What man of you, having a hundred sheep, if he has lost one of them, does not leave the ninety-none in the open country, and go after the one that is lost, until he finds it?” 

Luke 15:31-32

And he said to him, “Son, you are always with me, and all that is mine if yours. It was fitting to celebrate and be glad, for this your brother was dead, and is alive; he was lost, and is found.” 

Luke 19:1-10

Zacchaeus the Tax Collector

For the Son of Man came to seek and to save the lost. – Luke 19:10

1 Jesus entered Jericho and was passing through. 2 A man was there by the name of Zacchaeus; he was a chief tax collector and was wealthy. 3 He wanted to see who Jesus was, but because he was short he could not see over the crowd. 4 So he ran ahead and climbed a sycamore-fig tree to see him, since Jesus was coming that way.

5 When Jesus reached the spot, he looked up and said to him, “Zacchaeus, come down immediately. I must stay at your house today.” 6 So he came down at once and welcomed him gladly.

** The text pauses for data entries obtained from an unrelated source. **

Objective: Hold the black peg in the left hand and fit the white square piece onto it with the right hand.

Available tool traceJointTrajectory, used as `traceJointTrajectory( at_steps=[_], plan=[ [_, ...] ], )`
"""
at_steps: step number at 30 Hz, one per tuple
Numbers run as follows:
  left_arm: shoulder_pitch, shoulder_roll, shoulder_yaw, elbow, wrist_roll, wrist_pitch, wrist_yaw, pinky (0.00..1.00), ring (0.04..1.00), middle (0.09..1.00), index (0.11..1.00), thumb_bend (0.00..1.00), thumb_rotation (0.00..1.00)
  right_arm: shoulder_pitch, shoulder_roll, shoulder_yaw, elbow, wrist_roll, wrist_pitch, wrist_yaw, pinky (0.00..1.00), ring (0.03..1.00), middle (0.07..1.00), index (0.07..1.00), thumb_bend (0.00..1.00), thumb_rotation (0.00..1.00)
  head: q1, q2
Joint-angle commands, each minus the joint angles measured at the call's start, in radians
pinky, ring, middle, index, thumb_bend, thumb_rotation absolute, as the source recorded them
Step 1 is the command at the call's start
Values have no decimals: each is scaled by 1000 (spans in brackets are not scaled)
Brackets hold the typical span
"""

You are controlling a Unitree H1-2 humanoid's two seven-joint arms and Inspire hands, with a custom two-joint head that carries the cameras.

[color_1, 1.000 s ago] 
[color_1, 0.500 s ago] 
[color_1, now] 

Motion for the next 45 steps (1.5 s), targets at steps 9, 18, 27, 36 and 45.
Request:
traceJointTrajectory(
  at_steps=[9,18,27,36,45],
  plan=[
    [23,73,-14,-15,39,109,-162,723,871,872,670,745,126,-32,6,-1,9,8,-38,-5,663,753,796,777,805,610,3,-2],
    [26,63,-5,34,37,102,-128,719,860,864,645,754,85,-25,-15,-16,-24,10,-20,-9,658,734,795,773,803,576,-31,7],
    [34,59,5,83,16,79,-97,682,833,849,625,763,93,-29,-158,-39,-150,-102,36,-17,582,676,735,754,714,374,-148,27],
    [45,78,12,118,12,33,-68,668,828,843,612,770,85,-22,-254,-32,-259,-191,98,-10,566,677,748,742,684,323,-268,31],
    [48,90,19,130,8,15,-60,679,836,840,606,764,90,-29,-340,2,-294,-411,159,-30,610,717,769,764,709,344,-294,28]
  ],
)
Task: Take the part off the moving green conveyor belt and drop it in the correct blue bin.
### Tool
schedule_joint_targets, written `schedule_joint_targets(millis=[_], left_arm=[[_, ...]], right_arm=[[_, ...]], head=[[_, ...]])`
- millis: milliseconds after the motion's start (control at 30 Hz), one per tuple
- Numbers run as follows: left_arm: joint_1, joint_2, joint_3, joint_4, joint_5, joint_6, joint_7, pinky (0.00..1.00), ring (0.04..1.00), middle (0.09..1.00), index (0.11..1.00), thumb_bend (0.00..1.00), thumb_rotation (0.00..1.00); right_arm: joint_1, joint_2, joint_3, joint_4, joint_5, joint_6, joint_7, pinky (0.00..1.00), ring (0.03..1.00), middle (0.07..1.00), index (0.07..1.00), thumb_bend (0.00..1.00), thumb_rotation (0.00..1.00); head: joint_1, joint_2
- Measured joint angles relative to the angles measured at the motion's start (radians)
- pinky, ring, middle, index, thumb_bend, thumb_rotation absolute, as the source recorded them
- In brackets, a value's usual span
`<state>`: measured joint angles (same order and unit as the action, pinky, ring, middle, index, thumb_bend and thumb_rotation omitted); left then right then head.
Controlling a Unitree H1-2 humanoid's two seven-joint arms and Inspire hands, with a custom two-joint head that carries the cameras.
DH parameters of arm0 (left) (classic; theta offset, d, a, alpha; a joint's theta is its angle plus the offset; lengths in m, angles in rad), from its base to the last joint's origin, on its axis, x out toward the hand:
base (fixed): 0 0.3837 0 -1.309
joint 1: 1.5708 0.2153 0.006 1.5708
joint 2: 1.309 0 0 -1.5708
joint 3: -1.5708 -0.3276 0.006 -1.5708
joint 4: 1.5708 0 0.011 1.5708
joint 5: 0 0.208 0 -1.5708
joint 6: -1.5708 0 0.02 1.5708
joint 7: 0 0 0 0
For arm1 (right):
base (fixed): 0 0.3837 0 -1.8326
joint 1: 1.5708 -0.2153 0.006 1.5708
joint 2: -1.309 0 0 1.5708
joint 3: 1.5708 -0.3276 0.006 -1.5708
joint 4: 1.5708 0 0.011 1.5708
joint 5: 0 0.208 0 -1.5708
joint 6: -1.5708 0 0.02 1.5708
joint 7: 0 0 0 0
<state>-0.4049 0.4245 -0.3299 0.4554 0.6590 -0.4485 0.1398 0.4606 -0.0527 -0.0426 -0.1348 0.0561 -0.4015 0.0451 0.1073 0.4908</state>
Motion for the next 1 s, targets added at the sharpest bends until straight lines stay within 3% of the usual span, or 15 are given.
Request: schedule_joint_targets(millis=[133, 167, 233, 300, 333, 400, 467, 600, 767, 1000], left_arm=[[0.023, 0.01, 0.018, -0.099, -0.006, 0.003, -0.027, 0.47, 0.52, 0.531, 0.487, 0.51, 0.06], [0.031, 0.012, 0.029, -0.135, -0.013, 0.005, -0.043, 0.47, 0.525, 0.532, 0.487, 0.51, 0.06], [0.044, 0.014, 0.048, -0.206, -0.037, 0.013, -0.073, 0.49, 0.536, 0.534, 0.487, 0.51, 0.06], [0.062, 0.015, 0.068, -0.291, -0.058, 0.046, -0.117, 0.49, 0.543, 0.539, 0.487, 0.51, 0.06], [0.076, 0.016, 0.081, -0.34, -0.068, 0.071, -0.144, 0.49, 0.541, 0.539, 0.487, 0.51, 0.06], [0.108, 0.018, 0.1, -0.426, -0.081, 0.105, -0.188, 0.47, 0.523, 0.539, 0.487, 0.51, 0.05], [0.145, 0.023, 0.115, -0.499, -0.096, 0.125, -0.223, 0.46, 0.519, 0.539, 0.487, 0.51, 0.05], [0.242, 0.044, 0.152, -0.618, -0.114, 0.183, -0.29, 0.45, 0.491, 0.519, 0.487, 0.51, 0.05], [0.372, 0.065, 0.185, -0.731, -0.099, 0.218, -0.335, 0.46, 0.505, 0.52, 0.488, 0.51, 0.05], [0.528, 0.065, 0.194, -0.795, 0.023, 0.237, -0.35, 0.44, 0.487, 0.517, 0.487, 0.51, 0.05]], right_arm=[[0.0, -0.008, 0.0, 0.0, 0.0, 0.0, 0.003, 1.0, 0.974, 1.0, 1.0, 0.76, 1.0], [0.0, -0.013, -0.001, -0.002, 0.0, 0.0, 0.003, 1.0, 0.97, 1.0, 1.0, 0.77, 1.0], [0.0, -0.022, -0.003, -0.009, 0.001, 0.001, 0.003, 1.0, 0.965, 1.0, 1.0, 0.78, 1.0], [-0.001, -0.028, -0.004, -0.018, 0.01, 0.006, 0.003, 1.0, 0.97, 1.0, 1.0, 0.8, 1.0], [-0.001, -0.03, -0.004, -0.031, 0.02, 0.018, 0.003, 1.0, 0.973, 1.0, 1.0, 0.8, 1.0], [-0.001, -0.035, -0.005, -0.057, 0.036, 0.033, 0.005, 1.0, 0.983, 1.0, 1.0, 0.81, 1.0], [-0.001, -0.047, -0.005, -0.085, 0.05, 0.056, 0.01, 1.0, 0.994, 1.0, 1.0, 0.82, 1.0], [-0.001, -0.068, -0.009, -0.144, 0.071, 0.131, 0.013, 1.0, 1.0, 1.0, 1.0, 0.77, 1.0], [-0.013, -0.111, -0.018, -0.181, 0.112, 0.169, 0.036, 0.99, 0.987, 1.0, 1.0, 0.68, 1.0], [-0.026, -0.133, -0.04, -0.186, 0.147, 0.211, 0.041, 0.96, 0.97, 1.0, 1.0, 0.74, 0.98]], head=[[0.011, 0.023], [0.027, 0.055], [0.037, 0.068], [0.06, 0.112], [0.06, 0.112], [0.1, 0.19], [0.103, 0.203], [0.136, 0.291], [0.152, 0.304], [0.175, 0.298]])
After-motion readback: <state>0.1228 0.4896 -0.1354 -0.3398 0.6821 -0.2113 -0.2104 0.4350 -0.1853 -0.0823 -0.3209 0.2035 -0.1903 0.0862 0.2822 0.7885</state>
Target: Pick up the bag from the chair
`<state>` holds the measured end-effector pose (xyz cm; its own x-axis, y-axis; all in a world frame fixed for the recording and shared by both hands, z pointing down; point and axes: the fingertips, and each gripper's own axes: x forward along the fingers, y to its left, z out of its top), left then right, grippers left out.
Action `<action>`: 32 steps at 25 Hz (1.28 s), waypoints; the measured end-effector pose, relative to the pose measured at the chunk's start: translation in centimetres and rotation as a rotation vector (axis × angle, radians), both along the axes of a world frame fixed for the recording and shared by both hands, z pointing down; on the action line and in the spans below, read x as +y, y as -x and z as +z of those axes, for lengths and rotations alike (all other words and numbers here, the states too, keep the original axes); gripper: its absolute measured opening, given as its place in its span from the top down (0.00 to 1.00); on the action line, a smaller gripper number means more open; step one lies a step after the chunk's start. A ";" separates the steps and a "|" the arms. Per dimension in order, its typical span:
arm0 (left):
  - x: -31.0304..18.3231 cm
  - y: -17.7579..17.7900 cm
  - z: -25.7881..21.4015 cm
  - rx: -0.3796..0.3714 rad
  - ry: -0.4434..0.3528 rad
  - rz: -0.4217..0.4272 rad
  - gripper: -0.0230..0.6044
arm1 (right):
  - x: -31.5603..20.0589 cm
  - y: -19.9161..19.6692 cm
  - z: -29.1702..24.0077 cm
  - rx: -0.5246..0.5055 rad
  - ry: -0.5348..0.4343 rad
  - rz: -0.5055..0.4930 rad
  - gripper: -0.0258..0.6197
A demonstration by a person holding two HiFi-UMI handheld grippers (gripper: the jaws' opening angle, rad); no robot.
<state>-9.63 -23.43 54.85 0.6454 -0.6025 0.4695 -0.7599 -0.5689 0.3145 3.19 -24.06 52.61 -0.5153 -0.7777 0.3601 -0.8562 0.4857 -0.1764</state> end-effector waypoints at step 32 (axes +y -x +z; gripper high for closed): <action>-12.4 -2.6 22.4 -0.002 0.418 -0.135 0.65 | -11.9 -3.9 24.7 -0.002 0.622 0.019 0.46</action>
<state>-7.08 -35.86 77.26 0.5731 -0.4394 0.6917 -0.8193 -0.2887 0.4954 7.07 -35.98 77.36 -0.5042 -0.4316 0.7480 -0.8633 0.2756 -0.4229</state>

7 All the people saw this and began to mutter, “He has gone to be the guest of a sinner.”

8 But Zacchaeus stood up and said to the Lord, “Look, Lord! Here and now I give half of my possessions to the poor, and if I have cheated anybody out of anything, I will pay back four times the amount.”

9 Jesus said to him, “Today salvation has come to this house, because this man, too, is a son of Abraham. 10 For the Son of Man came to seek and to save the lost.”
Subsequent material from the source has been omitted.